The problem is what it takes to do this properly at any real scale. A business rarely has one brand term; it has variants, misspellings, product-line names, and the brand plus category modifiers. Multiply that by every market you operate in, by desktop and mobile, and by the fact that infringers rarely run all day — they surface at particular hours or in particular regions, so a single morning check from one location can miss them entirely. Covering that properly by hand means dozens of searches, repeated on a schedule, across time zones — which nobody does consistently for more than a few weeks before it quietly stops happening.
Manual searching stays essential as a verification step. It’s just not a monitoring system on its own — it’s what you reach for once something else has told you where to look.
What automated monitoring adds
Automated, continuous monitoring isn’t a replacement for the other two — it’s what closes the gap between them. It runs the equivalent of the manual search, on your actual terms, across your actual markets and devices, on a schedule no person is going to sustain by hand, and it captures what it finds as timestamped evidence rather than a fading impression of what you saw once.
- It catches intermittent and regional infringers — the ones who only run at certain hours or only target certain locations — because it isn’t limited to when someone remembers to check.
- It gives you dated, screenshot-level evidence of the actual ad the moment it appears, which is exactly what a trademark complaint or an internal escalation needs.
- It alerts you on day one.
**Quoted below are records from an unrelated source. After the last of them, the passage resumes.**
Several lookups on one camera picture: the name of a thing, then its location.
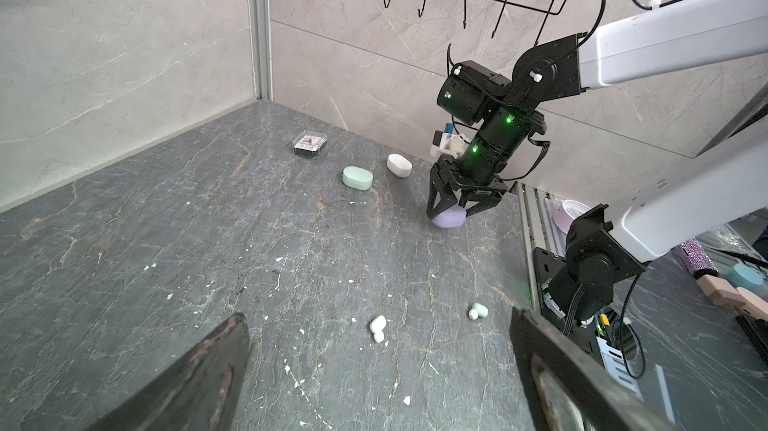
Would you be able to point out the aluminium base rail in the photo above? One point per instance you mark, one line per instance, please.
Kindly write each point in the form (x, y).
(539, 230)

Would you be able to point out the green earbud charging case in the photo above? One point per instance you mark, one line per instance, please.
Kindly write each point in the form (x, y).
(357, 178)

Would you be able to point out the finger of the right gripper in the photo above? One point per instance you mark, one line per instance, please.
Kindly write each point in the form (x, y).
(440, 197)
(475, 201)

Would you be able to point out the white earbud charging case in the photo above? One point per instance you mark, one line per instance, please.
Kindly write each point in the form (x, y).
(399, 166)

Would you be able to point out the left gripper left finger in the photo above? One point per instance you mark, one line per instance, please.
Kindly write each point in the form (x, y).
(199, 391)

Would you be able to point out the purple earbud charging case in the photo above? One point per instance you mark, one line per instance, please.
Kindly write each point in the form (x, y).
(451, 218)

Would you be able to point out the white earbud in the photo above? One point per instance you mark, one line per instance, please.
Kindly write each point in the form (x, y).
(377, 327)

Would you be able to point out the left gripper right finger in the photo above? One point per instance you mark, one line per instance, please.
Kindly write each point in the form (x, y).
(567, 390)

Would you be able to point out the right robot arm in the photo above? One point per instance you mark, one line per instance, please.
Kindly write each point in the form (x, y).
(606, 143)

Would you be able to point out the small black square box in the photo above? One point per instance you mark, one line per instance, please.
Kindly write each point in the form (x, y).
(309, 144)

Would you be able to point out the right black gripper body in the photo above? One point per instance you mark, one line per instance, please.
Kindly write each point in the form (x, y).
(449, 177)

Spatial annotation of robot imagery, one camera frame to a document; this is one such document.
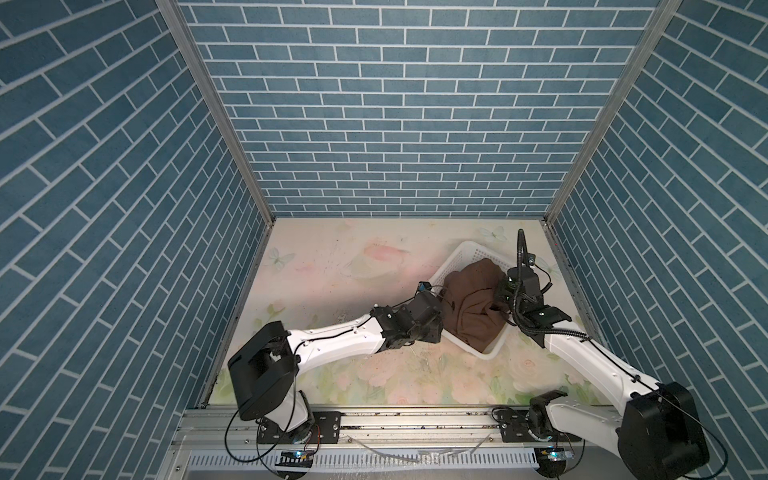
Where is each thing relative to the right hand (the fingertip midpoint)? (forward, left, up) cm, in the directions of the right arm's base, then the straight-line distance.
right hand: (504, 276), depth 86 cm
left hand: (-15, +18, -5) cm, 24 cm away
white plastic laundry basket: (+14, +8, -8) cm, 18 cm away
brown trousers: (-5, +11, -3) cm, 12 cm away
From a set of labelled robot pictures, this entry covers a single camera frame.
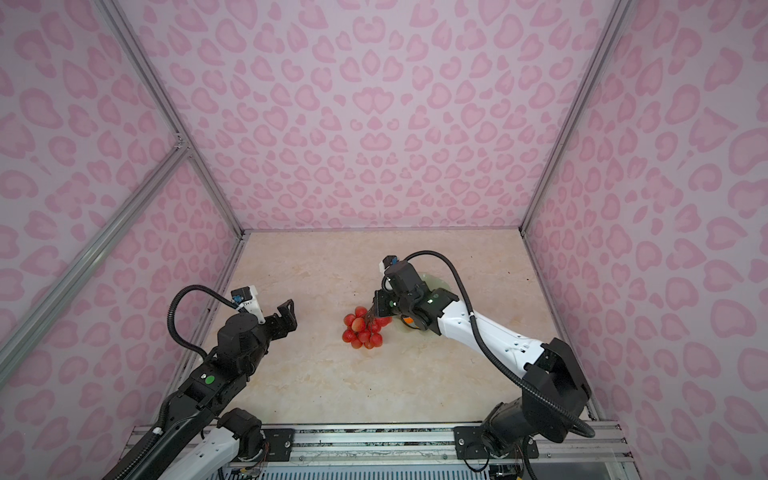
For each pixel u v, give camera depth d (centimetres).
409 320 68
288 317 69
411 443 75
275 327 67
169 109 84
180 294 51
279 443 73
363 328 83
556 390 41
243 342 55
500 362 41
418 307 58
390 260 73
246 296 64
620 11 69
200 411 50
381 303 70
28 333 52
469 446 72
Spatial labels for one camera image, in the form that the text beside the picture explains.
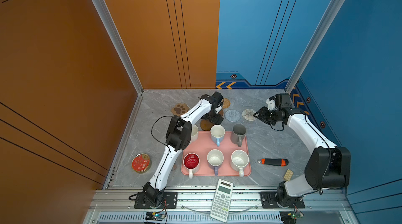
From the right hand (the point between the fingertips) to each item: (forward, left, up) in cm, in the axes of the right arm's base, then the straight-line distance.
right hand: (255, 115), depth 87 cm
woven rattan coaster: (+21, +14, -14) cm, 29 cm away
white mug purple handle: (-19, +23, -14) cm, 33 cm away
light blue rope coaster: (+10, +10, -14) cm, 20 cm away
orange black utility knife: (-22, -13, -13) cm, 28 cm away
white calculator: (-40, +21, -14) cm, 47 cm away
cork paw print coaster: (+16, +46, -13) cm, 51 cm away
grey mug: (-5, +9, -10) cm, 14 cm away
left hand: (+6, +23, -12) cm, 27 cm away
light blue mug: (-5, +21, -12) cm, 25 cm away
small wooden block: (-28, -14, -14) cm, 34 cm away
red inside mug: (-23, +36, -12) cm, 44 cm away
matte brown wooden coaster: (+3, +28, -13) cm, 31 cm away
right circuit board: (-45, -10, -16) cm, 49 cm away
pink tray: (-10, +29, -15) cm, 34 cm away
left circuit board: (-45, +52, -16) cm, 70 cm away
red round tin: (-22, +62, -11) cm, 67 cm away
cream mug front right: (-20, +10, -14) cm, 27 cm away
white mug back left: (-8, +34, -4) cm, 35 cm away
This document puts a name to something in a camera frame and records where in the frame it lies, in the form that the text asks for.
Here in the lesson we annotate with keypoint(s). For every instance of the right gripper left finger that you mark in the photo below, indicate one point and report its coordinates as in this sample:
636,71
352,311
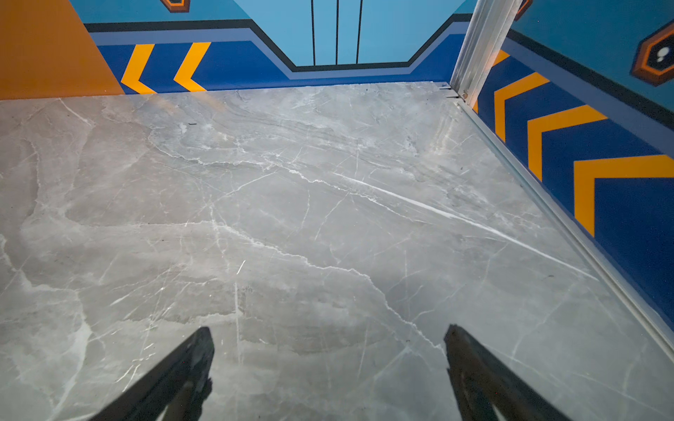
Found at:
175,389

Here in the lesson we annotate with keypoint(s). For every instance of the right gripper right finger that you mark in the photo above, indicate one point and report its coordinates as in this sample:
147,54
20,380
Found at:
485,388

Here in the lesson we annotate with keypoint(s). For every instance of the aluminium corner post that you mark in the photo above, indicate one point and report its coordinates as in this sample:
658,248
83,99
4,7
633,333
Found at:
488,28

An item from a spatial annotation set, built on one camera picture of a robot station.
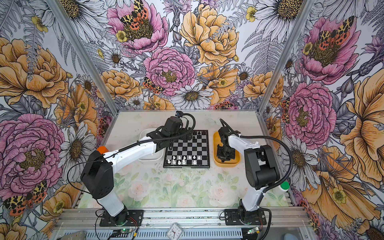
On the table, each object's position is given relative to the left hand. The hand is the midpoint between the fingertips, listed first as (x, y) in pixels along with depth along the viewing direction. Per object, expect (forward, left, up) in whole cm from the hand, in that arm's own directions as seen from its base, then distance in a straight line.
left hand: (184, 132), depth 87 cm
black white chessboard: (-5, -3, -16) cm, 17 cm away
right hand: (-12, -23, -15) cm, 30 cm away
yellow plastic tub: (+6, -22, -18) cm, 28 cm away
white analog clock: (-46, +4, -15) cm, 48 cm away
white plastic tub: (-9, +16, -11) cm, 22 cm away
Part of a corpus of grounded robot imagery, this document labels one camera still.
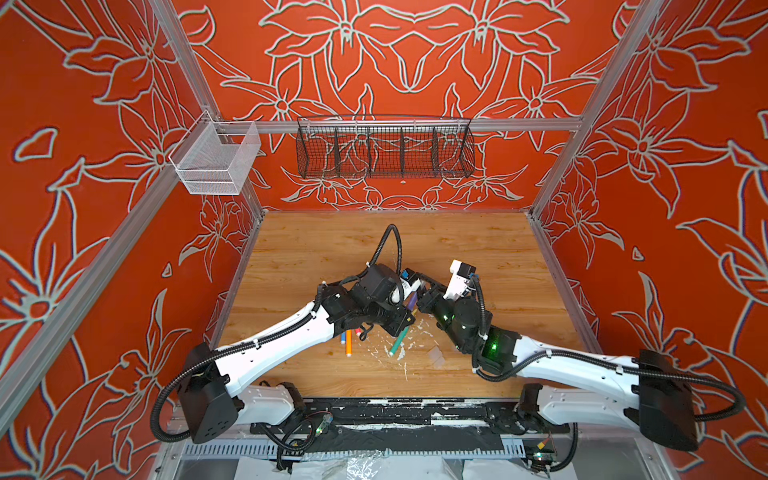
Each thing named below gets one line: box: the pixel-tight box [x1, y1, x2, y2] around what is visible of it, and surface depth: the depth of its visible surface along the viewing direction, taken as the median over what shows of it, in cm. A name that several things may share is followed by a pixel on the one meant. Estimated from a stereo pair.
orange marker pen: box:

The alternative — finding out in a monthly report, or from a customer, or from a cost spike you eventually trace back — means the infringer has usually had a run of several weeks before anyone acted.
The output is the same kind of evidence manual searching gives you — an actual ad, actually seen — just gathered on a schedule and at a scale a person can’t maintain, and stored so you have a record instead of a memory of what you saw.
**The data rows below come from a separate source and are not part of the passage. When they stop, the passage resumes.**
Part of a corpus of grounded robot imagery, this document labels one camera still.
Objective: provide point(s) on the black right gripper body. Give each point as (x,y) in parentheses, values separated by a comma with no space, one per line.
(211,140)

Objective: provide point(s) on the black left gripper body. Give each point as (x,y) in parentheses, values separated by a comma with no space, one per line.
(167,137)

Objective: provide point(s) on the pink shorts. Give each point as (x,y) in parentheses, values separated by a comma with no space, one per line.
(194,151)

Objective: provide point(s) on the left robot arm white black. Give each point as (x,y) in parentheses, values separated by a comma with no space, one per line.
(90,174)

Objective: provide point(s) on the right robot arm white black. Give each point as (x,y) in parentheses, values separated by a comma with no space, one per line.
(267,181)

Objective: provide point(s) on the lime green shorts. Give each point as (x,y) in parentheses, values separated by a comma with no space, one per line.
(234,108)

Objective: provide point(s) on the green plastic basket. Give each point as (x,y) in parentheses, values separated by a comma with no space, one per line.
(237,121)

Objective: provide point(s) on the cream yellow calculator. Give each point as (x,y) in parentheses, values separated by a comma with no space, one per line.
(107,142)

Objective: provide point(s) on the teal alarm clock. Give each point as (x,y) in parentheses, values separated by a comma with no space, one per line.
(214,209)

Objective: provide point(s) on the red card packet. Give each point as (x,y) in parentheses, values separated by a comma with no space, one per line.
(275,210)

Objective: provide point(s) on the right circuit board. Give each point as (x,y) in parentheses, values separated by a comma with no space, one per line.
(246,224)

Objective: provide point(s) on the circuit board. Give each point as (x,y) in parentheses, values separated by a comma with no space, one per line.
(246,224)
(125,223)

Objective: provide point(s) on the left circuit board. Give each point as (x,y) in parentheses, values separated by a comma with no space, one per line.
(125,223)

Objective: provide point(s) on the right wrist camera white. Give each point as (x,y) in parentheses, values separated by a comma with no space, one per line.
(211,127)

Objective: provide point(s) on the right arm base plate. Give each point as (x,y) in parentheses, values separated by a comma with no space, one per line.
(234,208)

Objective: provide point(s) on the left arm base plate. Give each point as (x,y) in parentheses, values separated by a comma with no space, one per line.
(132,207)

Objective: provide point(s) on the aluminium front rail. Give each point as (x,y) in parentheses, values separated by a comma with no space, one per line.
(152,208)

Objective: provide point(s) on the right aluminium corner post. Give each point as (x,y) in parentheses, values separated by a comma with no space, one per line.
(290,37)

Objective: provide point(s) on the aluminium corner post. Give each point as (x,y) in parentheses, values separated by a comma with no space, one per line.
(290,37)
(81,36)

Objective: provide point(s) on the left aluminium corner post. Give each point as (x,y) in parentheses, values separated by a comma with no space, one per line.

A realistic monitoring routine
Put together, the three methods aren’t competing choices — they’re different resolutions of the same picture, and a sensible routine uses each for what it’s actually good at.
- Weekly or biweekly: skim Auction Insights on your brand campaign for new domains or a meaningful shift in overlap rate or position above rate, reading trends over weeks rather than reacting to one day.
- As needed: when Auction Insights flags something, or a cost or conversion number looks off, run a manual search from the right location to see the actual ad and confirm what you’re dealing with before you act on it.
- Continuously: run automated monitoring underneath both, so the gaps neither one covers — the advertiser who only appears at 2am in one region, the one who shows up and disappears in a single afternoon — don’t depend on someone happening to look at the right moment.
The honest version of this is that Auction Insights and manual searching are things you do; continuous monitoring is something that runs whether or not you remember to check. If the last few weeks have been “I should really look into that,” that’s the tell that checking by hand has already stopped working.